§ What you need to do
Every record below, from the first line to the last, is to be set down again exactly.

§ Given entries

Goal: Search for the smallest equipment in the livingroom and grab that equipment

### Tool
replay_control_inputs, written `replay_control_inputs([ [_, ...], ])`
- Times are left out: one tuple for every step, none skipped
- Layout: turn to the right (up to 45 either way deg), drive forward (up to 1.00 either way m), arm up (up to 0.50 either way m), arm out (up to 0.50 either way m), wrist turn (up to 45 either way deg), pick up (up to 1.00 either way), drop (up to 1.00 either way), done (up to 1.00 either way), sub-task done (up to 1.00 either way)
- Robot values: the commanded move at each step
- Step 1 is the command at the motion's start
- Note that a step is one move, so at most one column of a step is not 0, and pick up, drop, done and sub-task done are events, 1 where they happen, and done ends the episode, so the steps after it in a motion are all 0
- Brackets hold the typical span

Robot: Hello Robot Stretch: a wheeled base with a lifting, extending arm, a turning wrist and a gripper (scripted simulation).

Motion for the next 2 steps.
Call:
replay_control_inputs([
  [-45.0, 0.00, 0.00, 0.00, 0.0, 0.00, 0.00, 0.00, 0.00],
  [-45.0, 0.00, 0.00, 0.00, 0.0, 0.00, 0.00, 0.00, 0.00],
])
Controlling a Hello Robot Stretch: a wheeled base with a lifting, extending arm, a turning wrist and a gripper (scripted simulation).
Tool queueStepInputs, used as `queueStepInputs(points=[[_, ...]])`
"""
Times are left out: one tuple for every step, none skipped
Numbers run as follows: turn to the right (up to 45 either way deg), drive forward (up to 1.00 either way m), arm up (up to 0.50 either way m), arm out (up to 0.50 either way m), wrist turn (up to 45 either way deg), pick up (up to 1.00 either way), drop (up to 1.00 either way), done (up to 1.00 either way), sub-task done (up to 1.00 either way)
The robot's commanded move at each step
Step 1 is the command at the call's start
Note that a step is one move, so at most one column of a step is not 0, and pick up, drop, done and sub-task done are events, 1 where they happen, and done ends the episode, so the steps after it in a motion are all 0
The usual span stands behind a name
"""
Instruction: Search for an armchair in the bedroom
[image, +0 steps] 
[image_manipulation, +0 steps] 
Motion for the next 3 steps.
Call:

§ Your solution
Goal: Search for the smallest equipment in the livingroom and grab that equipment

### Tool
replay_control_inputs, written `replay_control_inputs([ [_, ...], ])`
- Times are left out: one tuple for every step, none skipped
- Layout: turn to the right (up to 45 either way deg), drive forward (up to 1.00 either way m), arm up (up to 0.50 either way m), arm out (up to 0.50 either way m), wrist turn (up to 45 either way deg), pick up (up to 1.00 either way), drop (up to 1.00 either way), done (up to 1.00 either way), sub-task done (up to 1.00 either way)
- Robot values: the commanded move at each step
- Step 1 is the command at the motion's start
- Note that a step is one move, so at most one column of a step is not 0, and pick up, drop, done and sub-task done are events, 1 where they happen, and done ends the episode, so the steps after it in a motion are all 0
- Brackets hold the typical span

Robot: Hello Robot Stretch: a wheeled base with a lifting, extending arm, a turning wrist and a gripper (scripted simulation).

Motion for the next 2 steps.
Call:
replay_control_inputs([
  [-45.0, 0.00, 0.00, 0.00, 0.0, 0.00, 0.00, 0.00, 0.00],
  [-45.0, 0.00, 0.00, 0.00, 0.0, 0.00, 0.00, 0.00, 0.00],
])
Controlling a Hello Robot Stretch: a wheeled base with a lifting, extending arm, a turning wrist and a gripper (scripted simulation).
Tool queueStepInputs, used as `queueStepInputs(points=[[_, ...]])`
"""
Times are left out: one tuple for every step, none skipped
Numbers run as follows: turn to the right (up to 45 either way deg), drive forward (up to 1.00 either way m), arm up (up to 0.50 either way m), arm out (up to 0.50 either way m), wrist turn (up to 45 either way deg), pick up (up to 1.00 either way), drop (up to 1.00 either way), done (up to 1.00 either way), sub-task done (up to 1.00 either way)
The robot's commanded move at each step
Step 1 is the command at the call's start
Note that a step is one move, so at most one column of a step is not 0, and pick up, drop, done and sub-task done are events, 1 where they happen, and done ends the episode, so the steps after it in a motion are all 0
The usual span stands behind a name
"""
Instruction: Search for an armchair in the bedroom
[image, +0 steps] 
[image_manipulation, +0 steps] 
Motion for the next 3 steps.
Call:

This exercise has been completed.